We think of these events as sort of starting and ending. They really don’t. The memory is still there because people lived through it. The legacy of Kepone is very present in Hopewell. Many of the people I’ve talked to have said that the incident was a wakeup call. In 1975, the James was already polluted. It was essentially used as a repository for all kinds of waste, permits or no. It made more people realize just what the condition of the river was and the potential harm of large scale use of pesticides and other chemicals. At the same time, from my perspective, there’s an effort by many citizens and leaders in Hopewell to come out from the shadow of Kepone. Hopewell and Kepone go together at this point, and citizens have been trying to reinvent the image of the city. This isn’t an easy task. The city is still a very industrial place. There’s been a huge effort, I think, by the citizens to clean up the James: to promote the site as a recreation space rather than the site of an environmental disaster.
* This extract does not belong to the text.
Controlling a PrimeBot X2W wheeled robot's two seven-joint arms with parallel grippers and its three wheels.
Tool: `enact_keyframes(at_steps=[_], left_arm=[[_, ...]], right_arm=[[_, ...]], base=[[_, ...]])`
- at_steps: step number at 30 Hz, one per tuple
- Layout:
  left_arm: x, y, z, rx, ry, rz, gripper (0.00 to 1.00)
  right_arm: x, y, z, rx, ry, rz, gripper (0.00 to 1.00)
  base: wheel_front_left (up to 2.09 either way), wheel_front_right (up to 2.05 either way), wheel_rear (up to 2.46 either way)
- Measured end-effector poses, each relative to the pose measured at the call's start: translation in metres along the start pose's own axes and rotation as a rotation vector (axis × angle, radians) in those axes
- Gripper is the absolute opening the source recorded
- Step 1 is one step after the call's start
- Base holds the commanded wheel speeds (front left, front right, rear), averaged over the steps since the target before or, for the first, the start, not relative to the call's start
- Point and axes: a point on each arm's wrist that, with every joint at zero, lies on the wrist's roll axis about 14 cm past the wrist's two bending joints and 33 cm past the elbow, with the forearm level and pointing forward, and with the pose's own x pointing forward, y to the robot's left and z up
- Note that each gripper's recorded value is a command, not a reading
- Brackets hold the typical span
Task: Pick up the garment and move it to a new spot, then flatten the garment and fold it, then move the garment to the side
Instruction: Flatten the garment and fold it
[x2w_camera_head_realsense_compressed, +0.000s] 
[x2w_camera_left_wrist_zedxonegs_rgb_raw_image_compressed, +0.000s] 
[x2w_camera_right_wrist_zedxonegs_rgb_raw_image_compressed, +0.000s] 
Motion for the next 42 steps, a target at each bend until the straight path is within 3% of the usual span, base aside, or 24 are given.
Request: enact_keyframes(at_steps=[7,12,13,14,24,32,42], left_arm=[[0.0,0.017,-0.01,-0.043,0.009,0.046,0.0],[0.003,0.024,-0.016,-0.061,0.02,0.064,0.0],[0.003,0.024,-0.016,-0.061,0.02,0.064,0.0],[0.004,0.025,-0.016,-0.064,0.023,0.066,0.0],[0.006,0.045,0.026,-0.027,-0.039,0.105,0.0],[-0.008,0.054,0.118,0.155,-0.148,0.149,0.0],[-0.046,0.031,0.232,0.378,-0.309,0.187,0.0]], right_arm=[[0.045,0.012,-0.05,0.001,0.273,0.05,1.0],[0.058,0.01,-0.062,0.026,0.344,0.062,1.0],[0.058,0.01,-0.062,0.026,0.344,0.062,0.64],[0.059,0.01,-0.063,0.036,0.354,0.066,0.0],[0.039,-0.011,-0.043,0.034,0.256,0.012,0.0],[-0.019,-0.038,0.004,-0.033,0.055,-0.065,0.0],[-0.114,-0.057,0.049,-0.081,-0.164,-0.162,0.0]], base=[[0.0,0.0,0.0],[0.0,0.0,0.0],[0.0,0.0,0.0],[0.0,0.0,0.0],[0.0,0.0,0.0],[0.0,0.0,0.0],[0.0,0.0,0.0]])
The city wants to improve water quality, but wants to forget what happened?

It’s interesting. When you think about it, it’s almost a paradox. When I first went to Hopewell and asked about Kepone people were reluctant to talk about it. They’ve said to me: “well, why do we want to talk about this again?” Kepone brings up all the memories, the tension, and negative feelings. On one hand, it’s something people want to forget. On the other, there’s that drive to not let it happen again. Today, the event works in a complicated, contradictory way.
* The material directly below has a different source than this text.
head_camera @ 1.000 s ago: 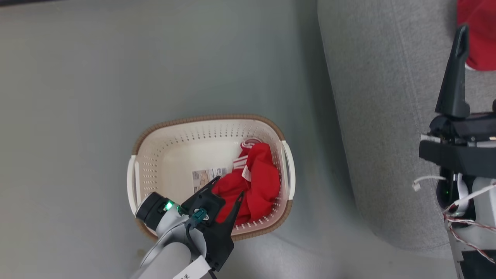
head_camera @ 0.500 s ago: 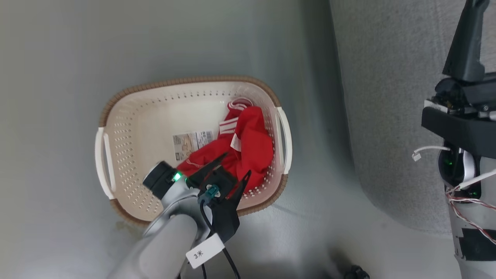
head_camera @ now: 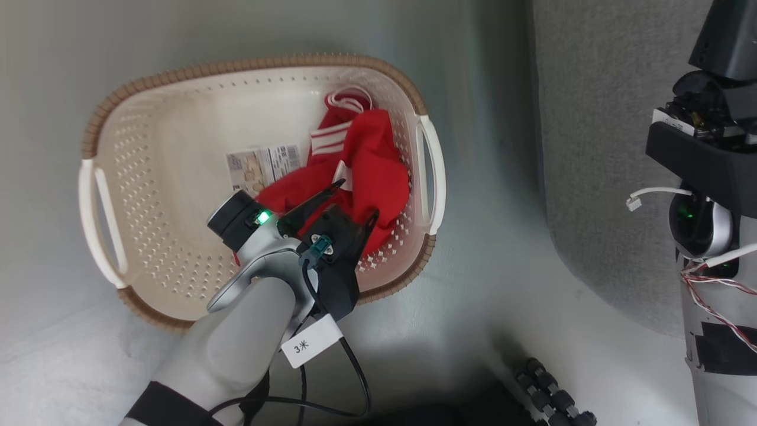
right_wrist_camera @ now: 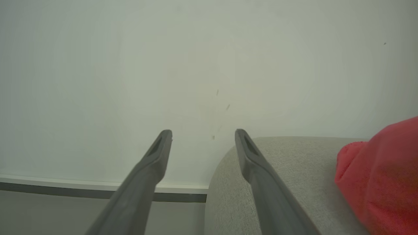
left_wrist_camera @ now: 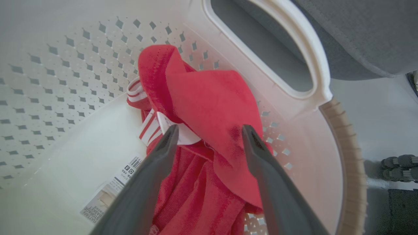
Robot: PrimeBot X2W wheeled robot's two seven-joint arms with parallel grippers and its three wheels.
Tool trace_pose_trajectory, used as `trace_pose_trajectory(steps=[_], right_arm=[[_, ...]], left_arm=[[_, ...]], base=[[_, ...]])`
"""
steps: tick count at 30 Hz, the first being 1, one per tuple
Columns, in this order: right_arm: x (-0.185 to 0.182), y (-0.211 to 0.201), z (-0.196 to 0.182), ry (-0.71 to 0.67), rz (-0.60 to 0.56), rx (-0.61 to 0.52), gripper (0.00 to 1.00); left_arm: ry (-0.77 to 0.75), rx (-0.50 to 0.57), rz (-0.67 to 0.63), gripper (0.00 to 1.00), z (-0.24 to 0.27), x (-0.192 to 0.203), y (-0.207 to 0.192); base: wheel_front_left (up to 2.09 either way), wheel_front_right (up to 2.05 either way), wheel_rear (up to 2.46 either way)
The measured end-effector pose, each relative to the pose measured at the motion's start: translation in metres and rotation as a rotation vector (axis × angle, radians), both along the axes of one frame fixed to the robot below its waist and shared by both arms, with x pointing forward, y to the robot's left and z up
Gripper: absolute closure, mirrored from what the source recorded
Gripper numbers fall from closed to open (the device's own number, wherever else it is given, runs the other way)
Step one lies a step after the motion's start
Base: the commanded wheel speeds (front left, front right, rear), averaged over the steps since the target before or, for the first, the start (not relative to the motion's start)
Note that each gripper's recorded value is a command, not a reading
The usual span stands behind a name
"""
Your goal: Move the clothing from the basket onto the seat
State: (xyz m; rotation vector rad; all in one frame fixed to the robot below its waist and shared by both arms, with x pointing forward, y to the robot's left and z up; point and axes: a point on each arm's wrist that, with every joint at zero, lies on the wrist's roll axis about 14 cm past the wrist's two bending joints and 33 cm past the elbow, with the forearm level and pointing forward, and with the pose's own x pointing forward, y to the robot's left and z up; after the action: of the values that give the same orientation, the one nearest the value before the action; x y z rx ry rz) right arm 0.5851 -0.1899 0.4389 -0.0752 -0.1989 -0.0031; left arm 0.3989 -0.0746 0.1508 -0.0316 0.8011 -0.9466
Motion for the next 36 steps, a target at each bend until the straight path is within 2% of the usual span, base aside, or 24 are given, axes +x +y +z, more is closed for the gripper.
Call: trace_pose_trajectory(steps=[7,8,9,10,11,12,13,25,36], right_arm=[[0.003,0.000,-0.029,0.051,-0.002,-0.006,0.00],[0.003,0.000,-0.031,0.057,-0.001,-0.010,0.00],[0.003,0.001,-0.033,0.063,0.002,-0.010,0.00],[0.003,0.002,-0.035,0.067,0.004,-0.010,0.00],[0.003,0.003,-0.035,0.069,0.005,-0.012,0.00],[0.003,0.002,-0.035,0.068,0.004,-0.015,0.00],[0.003,0.002,-0.034,0.067,0.005,-0.017,0.00],[0.001,0.003,-0.040,0.113,0.009,-0.026,0.00],[-0.009,0.011,-0.030,0.147,0.028,-0.006,0.00]], left_arm=[[0.047,0.015,-0.013,0.00,-0.026,-0.010,0.001],[0.047,0.015,-0.013,0.11,-0.028,-0.009,0.001],[0.048,0.019,-0.015,0.41,-0.030,-0.009,0.002],[0.053,0.026,-0.018,0.53,-0.032,-0.010,0.003],[0.060,0.035,-0.023,0.59,-0.035,-0.013,0.005],[0.065,0.040,-0.028,0.77,-0.037,-0.015,0.006],[0.069,0.043,-0.031,1.00,-0.038,-0.016,0.006],[0.014,0.018,0.038,1.00,-0.018,0.011,0.011],[-0.102,-0.005,0.178,1.00,0.035,0.061,0.032]], base=[[0.00,0.00,0.00],[0.00,0.00,0.00],[0.00,0.00,0.00],[0.00,0.00,0.00],[0.00,0.00,0.00],[0.00,0.00,0.00],[0.00,0.00,0.00],[0.00,0.00,0.00],[0.00,0.00,0.00]])
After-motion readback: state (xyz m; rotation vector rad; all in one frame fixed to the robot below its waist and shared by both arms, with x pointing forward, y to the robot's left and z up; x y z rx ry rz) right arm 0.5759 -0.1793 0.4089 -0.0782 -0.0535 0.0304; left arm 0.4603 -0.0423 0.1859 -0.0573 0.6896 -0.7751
What do you say to those people who don’t want to relive what happened?

Greg Wilson delivering a talk "Toxic Dust" at the Library of Virginia in 2016. Photo by Jeanne Siler.
Greg Wilson delivering a talk “Toxic Dust” at the Library of Virginia in 2016. Photo by Jeanne Siler.
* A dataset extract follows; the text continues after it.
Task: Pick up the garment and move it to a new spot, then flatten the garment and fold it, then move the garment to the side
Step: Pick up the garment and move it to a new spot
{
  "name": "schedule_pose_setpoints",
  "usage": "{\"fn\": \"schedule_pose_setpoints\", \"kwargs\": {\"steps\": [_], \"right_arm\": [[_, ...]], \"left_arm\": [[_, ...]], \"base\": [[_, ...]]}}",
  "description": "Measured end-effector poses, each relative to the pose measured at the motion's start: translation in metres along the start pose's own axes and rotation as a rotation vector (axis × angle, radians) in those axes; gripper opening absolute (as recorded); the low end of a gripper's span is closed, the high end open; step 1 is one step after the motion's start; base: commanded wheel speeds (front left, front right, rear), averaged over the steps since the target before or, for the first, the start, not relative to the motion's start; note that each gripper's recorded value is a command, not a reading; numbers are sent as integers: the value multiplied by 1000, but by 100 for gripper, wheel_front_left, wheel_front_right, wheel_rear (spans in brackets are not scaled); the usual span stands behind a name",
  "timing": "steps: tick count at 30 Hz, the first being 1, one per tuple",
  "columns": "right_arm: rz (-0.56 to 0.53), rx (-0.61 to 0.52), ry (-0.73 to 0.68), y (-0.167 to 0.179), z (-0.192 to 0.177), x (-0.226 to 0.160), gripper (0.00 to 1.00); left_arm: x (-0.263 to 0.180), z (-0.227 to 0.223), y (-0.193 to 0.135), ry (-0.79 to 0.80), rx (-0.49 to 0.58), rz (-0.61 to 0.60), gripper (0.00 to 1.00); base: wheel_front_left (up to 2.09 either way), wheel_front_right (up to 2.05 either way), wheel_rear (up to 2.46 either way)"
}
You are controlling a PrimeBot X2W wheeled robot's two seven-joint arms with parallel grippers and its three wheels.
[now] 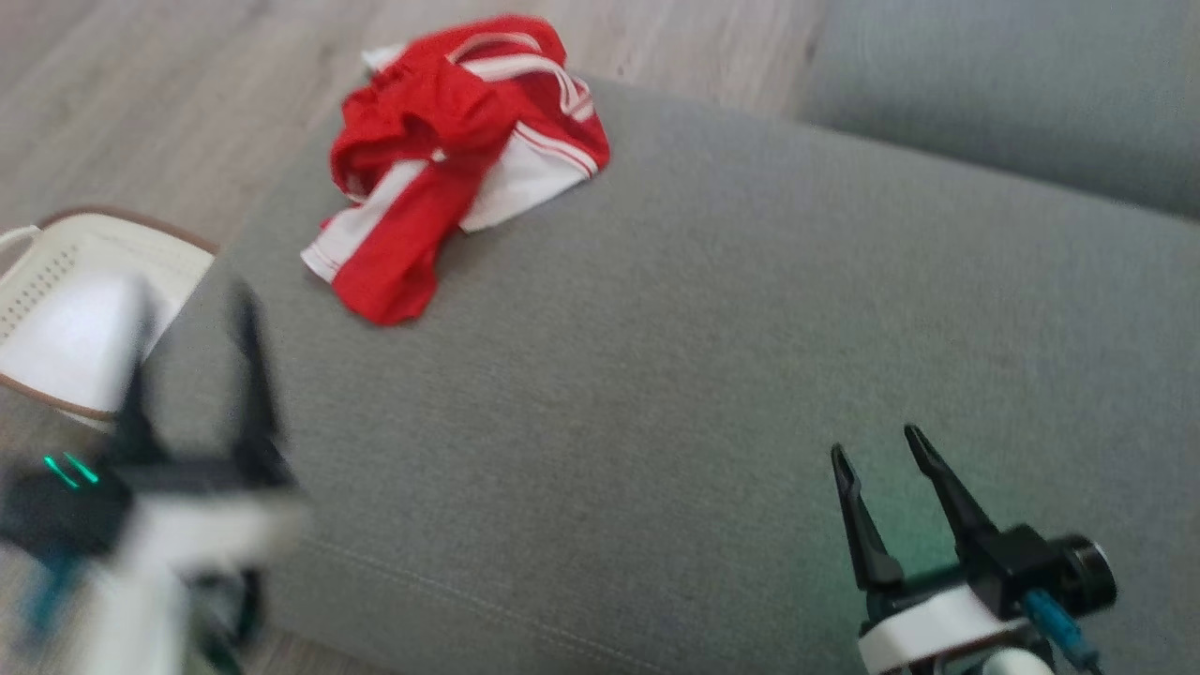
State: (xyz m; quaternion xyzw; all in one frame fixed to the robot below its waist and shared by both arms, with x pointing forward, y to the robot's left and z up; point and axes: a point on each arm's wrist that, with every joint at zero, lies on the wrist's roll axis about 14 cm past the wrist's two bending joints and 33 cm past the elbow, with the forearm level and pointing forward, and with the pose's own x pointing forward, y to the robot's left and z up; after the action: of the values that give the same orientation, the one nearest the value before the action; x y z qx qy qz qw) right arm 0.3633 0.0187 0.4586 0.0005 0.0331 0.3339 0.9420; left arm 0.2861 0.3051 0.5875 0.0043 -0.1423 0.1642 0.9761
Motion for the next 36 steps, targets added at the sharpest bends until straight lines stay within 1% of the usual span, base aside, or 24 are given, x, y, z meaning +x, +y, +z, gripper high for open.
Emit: {"fn": "schedule_pose_setpoints", "kwargs": {"steps": [4, 7, 9, 10, 13, 18, 22, 25, 27, 29, 30, 31, 35, 36], "right_arm": [[-17, -22, -19, -13, 3, 14, 100], [-41, -38, -39, -28, 7, 25, 100], [-59, -39, -27, -36, 2, 27, 100], [-68, -38, -18, -40, -2, 27, 100], [-98, -34, 30, -51, -19, 22, 100], [-157, -21, 66, -73, -35, 16, 100], [-204, -27, 82, -90, -41, 12, 100], [-238, -21, 104, -100, -49, 4, 100], [-252, -16, 120, -104, -55, 1, 100], [-264, -13, 130, -108, -59, -2, 100], [-264, -13, 130, -108, -59, -2, 100], [-277, -13, 137, -112, -61, -5, 100], [-301, -21, 134, -120, -59, -8, 100], [-307, -23, 134, -122, -59, -9, 100]], "left_arm": [[66, 45, 11, -85, 74, -46, 100], [110, 54, 18, -69, 186, -72, 100], [135, 42, 17, -12, 239, -93, 100], [145, 32, 16, 20, 249, -99, 100], [167, -11, 5, 145, 239, -118, 100], [171, -100, -21, 379, 244, -197, 100], [166, -153, -34, 519, 211, -223, 100], [165, -179, -47, 583, 211, -253, 100], [165, -195, -55, 628, 188, -261, 100], [164, -210, -59, 674, 183, -272, 100], [164, -210, -59, 674, 183, -272, 100], [162, -222, -63, 707, 188, -281, 100], [163, -234, -66, 730, 174, -279, 100], [165, -235, -67, 723, 175, -279, 97]], "base": [[0, 0, 0], [0, 0, 0], [0, 0, 0], [0, 0, 0], [0, 0, 0], [0, 0, 0], [0, 0, 0], [0, 0, 0], [0, 0, 0], [0, 0, 0], [0, 0, 0], [0, 0, 0], [0, 0, 0], [0, 0, 0]]}}
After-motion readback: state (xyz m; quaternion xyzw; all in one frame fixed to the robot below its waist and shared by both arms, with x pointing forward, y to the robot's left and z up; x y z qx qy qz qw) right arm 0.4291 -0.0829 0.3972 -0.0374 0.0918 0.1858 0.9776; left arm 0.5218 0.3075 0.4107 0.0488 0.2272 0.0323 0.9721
I usually start by chuckling. That breaks the ice. I tell them I understand. But, as a historian who is interested in environmental issues, I think this was an important event and something we can learn from. By learning more, I think we can move forward in a positive way to meet the needs of industry and the concerns about maintaining the environment. There is a mixed reaction, but people are willing to talk to me. No one’s said no to doing an interview with me yet.

What lessons can we learn today from Kepone?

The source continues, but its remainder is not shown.